GIVEN DATA Block Start
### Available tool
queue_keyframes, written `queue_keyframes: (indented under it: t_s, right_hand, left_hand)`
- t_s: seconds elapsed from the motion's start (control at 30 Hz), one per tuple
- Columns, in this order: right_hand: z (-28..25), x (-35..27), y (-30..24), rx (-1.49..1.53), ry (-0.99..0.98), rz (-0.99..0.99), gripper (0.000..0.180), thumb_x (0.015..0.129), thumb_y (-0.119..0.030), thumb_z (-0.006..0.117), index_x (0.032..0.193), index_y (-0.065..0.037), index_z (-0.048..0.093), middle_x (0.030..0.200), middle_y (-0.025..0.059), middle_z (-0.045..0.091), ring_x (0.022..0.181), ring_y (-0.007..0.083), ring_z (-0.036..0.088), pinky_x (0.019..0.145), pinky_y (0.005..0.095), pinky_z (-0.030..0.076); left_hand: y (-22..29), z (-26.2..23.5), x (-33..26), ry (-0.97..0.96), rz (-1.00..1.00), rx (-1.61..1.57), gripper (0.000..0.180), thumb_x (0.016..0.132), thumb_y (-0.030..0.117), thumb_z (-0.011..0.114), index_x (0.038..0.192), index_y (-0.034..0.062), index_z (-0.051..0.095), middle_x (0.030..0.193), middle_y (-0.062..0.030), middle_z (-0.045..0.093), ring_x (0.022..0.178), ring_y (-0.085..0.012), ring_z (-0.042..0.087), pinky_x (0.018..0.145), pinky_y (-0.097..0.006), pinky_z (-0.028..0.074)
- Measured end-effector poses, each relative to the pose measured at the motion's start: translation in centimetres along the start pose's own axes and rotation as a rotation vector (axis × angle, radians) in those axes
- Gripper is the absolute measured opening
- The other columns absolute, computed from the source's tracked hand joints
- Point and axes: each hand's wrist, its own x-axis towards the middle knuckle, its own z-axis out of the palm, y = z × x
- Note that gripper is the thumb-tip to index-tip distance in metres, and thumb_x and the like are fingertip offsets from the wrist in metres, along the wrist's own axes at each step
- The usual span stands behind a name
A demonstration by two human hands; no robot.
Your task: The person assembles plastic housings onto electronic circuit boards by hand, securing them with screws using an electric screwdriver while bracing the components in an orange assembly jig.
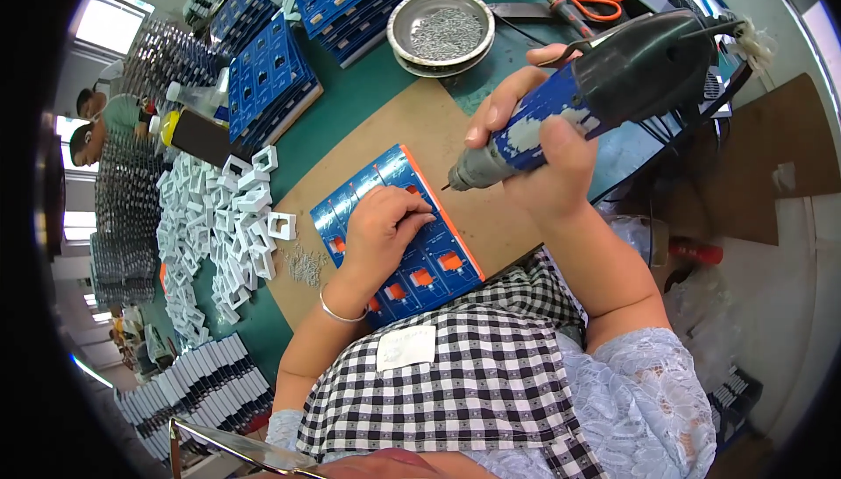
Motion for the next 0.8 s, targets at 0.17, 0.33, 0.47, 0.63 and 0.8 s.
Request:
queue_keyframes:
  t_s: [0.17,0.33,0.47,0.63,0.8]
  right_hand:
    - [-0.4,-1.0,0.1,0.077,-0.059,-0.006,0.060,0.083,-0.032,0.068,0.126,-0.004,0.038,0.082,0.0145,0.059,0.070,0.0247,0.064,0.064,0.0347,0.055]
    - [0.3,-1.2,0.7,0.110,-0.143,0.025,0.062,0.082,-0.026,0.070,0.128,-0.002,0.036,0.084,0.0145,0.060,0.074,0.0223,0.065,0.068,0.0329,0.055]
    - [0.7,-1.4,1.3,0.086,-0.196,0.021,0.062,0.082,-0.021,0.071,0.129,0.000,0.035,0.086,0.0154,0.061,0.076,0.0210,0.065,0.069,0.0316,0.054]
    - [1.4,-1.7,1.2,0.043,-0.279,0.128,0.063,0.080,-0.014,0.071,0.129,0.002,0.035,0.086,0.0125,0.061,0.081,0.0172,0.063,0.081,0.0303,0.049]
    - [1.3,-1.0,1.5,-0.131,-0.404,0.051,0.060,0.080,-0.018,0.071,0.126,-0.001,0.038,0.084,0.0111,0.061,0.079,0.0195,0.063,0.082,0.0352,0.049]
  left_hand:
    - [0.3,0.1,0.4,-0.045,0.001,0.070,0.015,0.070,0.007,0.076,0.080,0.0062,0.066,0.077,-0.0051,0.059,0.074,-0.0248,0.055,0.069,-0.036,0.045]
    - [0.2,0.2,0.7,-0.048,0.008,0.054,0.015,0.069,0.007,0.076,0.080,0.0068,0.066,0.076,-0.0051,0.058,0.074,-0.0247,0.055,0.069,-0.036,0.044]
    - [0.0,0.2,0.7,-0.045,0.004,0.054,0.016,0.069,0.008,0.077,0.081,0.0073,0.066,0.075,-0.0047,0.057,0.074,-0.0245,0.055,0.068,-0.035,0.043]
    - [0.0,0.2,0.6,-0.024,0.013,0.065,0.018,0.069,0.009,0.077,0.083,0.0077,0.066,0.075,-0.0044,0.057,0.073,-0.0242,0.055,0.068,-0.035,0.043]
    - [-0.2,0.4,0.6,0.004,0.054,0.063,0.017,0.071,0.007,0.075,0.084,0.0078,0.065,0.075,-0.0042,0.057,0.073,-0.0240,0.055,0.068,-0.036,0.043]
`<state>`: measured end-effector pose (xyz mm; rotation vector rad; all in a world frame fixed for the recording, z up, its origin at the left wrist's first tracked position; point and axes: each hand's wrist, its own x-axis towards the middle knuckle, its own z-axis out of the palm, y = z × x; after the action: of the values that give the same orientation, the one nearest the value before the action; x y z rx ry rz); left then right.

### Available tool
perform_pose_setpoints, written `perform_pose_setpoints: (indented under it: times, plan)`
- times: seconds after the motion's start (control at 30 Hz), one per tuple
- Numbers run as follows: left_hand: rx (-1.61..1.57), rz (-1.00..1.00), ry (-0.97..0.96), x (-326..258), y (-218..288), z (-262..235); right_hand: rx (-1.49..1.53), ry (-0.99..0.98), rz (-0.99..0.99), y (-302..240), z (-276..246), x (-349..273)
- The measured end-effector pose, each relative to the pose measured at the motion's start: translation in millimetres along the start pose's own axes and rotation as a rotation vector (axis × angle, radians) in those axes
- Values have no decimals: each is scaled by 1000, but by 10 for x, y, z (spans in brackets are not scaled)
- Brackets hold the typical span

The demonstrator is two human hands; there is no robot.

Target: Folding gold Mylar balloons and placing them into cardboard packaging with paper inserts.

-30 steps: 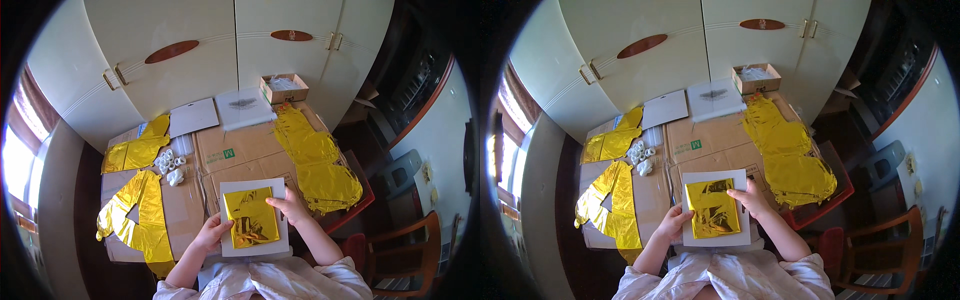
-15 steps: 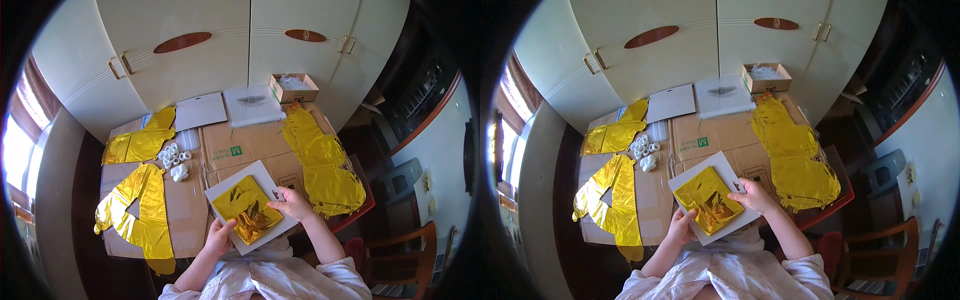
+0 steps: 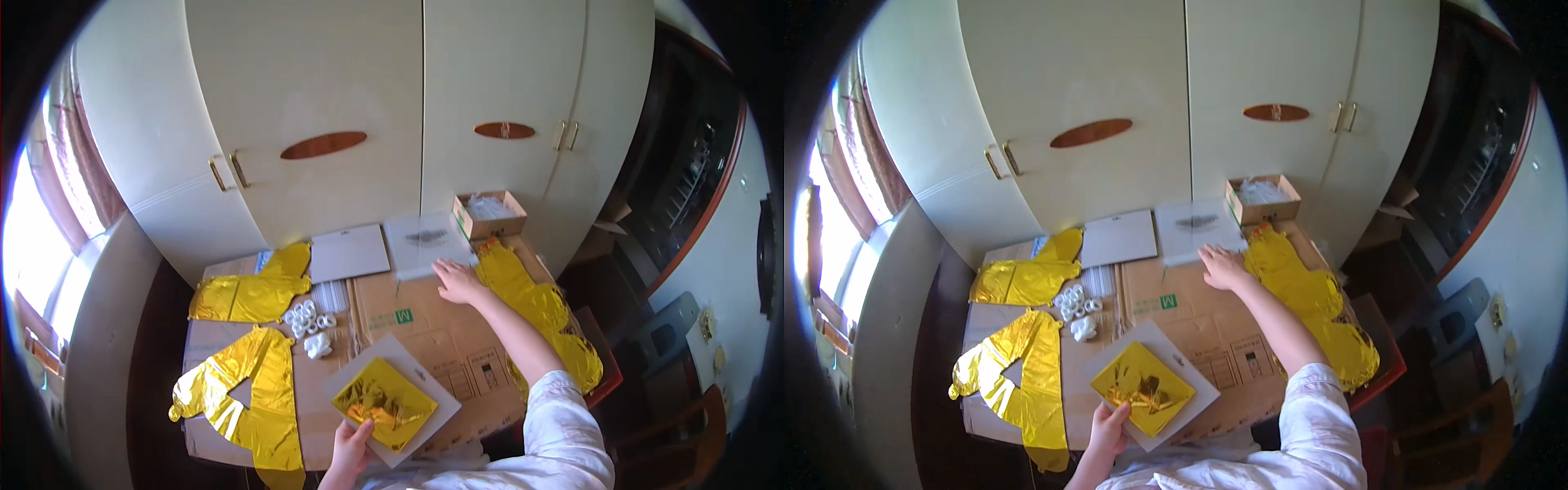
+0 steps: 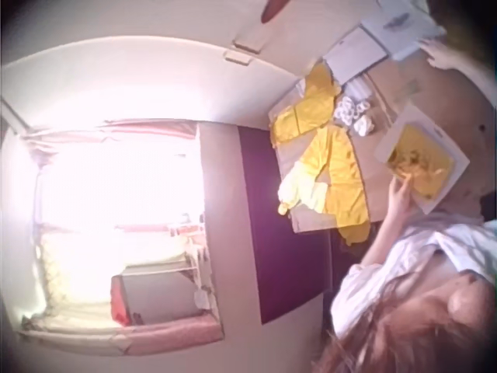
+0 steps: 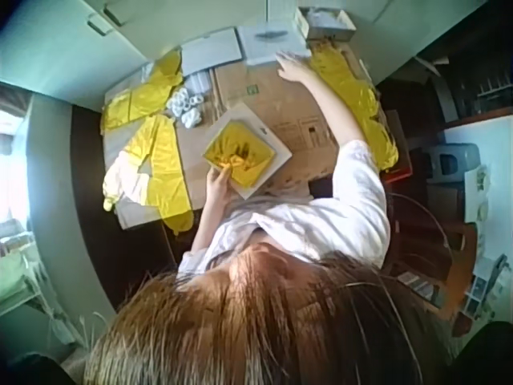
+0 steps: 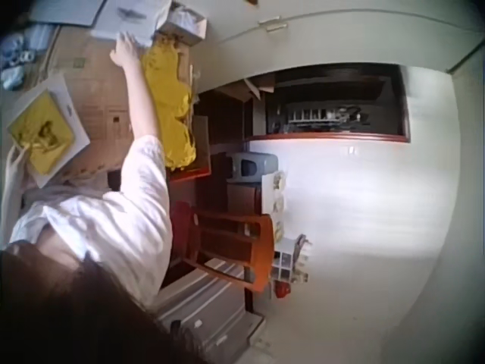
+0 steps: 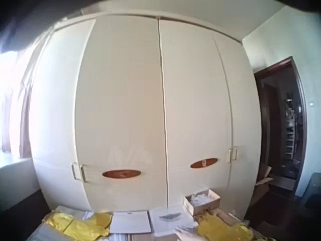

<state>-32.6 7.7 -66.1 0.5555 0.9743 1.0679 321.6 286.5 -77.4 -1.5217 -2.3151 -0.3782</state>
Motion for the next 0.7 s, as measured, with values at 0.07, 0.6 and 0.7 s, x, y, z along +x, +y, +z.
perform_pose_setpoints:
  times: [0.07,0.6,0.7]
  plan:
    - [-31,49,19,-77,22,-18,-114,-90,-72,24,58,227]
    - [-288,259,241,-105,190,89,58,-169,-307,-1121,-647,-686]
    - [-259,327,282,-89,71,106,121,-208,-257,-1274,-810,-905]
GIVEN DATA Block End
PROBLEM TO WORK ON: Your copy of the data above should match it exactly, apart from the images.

RESULT OF THE TASK:
### Available tool
queue_keyframes, written `queue_keyframes: (indented under it: t_s, right_hand, left_hand)`
- t_s: seconds elapsed from the motion's start (control at 30 Hz), one per tuple
- Columns, in this order: right_hand: z (-28..25), x (-35..27), y (-30..24), rx (-1.49..1.53), ry (-0.99..0.98), rz (-0.99..0.99), gripper (0.000..0.180), thumb_x (0.015..0.129), thumb_y (-0.119..0.030), thumb_z (-0.006..0.117), index_x (0.032..0.193), index_y (-0.065..0.037), index_z (-0.048..0.093), middle_x (0.030..0.200), middle_y (-0.025..0.059), middle_z (-0.045..0.091), ring_x (0.022..0.181), ring_y (-0.007..0.083), ring_z (-0.036..0.088), pinky_x (0.019..0.145), pinky_y (0.005..0.095), pinky_z (-0.030..0.076); left_hand: y (-22..29), z (-26.2..23.5), x (-33..26), ry (-0.97..0.96), rz (-1.00..1.00), rx (-1.61..1.57), gripper (0.000..0.180), thumb_x (0.016..0.132), thumb_y (-0.030..0.117), thumb_z (-0.011..0.114), index_x (0.038..0.192), index_y (-0.034..0.062), index_z (-0.051..0.095), middle_x (0.030..0.193), middle_y (-0.062..0.030), middle_z (-0.045..0.093), ring_x (0.022..0.178), ring_y (-0.085..0.012), ring_z (-0.042..0.087), pinky_x (0.018..0.145), pinky_y (-0.097..0.006), pinky_z (-0.028..0.074)
- Measured end-effector poses, each relative to the pose measured at the motion's start: translation in centimetres along the start pose's own axes and rotation as a rotation vector (axis × angle, radians) in those axes
- Gripper is the absolute measured opening
- The other columns absolute, computed from the source's tracked hand joints
- Point and axes: each hand's wrist, its own x-axis towards the middle knuckle, its own z-axis out of the palm, y = z × x
- Note that gripper is the thumb-tip to index-tip distance in metres, and thumb_x and the like are fingertip offsets from the wrist in metres, along the wrist's own axes at each step
- The usual span stands behind a name
A demonstration by two human hands; no robot.
Your task: The person assembles plastic housings onto electronic circuit boards by hand, securing them with screws using an electric screwdriver while bracing the components in an orange assembly jig.
Motion for the next 0.8 s, targets at 0.17, 0.33, 0.47, 0.63 and 0.8 s.
Request:
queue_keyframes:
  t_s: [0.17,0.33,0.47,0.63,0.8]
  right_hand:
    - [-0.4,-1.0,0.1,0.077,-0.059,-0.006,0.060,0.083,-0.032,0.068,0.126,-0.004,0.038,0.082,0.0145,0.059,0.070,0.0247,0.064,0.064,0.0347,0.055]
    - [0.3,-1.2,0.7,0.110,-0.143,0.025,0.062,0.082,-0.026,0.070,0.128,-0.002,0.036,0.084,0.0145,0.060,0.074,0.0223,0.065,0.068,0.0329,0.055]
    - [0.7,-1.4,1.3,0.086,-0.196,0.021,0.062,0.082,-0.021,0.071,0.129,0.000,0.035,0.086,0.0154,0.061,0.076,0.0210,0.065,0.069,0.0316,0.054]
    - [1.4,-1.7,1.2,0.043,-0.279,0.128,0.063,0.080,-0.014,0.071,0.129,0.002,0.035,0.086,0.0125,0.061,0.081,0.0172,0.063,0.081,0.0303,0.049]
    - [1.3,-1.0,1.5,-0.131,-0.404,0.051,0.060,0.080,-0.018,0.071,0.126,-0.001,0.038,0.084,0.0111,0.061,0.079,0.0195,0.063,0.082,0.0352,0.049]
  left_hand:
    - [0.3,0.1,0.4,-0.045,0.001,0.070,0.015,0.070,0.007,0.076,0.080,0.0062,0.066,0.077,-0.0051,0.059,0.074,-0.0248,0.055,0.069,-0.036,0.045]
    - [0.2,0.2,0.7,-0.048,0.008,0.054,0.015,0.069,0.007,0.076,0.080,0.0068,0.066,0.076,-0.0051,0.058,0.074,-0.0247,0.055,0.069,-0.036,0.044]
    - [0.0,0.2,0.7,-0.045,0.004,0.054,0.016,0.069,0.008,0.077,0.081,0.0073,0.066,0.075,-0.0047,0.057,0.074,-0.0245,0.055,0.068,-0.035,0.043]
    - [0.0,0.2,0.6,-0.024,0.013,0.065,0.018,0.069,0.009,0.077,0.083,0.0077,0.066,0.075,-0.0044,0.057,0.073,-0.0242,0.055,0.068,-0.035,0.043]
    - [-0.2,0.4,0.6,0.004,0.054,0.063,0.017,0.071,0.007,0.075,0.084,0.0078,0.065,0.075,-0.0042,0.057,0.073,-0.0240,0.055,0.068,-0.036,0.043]
`<state>`: measured end-effector pose (xyz mm; rotation vector rad; all in a world frame fixed for the recording, z up, its origin at the left wrist's first tracked position; point and axes: each hand's wrist, its own x-axis towards the middle knuckle, its own z-axis out of the palm, y = z × x; after the action: of the values that give the same orientation, the one nearest the value before the action; x y z rx ry rz); left then right.

### Available tool
perform_pose_setpoints, written `perform_pose_setpoints: (indented under it: times, plan)`
- times: seconds after the motion's start (control at 30 Hz), one per tuple
- Numbers run as follows: left_hand: rx (-1.61..1.57), rz (-1.00..1.00), ry (-0.97..0.96), x (-326..258), y (-218..288), z (-262..235); right_hand: rx (-1.49..1.53), ry (-0.99..0.98), rz (-0.99..0.99), y (-302..240), z (-276..246), x (-349..273)
- The measured end-effector pose, each relative to the pose measured at the motion's start: translation in millimetres along the start pose's own axes and rotation as a rotation vector (axis × angle, radians) in those axes
- Values have no decimals: each is scaled by 1000, but by 10 for x, y, z (spans in brackets are not scaled)
- Brackets hold the typical span

The demonstrator is two human hands; there is no robot.

Target: Folding gold Mylar balloons and placing them into cardboard packaging with paper inserts.

-30 steps: 
-15 steps: 
+0 steps: 
+0 steps: 
+0 steps: 
+0 steps: 
+0 steps: 

<state>-32.6 7.7 -66.1 0.5555 0.9743 1.0679 321.6 286.5 -77.4 -1.5217 -2.3151 -0.3782</state>
Motion for the next 0.7 s, as measured, with values at 0.07, 0.6 and 0.7 s, x, y, z along +x, +y, +z.
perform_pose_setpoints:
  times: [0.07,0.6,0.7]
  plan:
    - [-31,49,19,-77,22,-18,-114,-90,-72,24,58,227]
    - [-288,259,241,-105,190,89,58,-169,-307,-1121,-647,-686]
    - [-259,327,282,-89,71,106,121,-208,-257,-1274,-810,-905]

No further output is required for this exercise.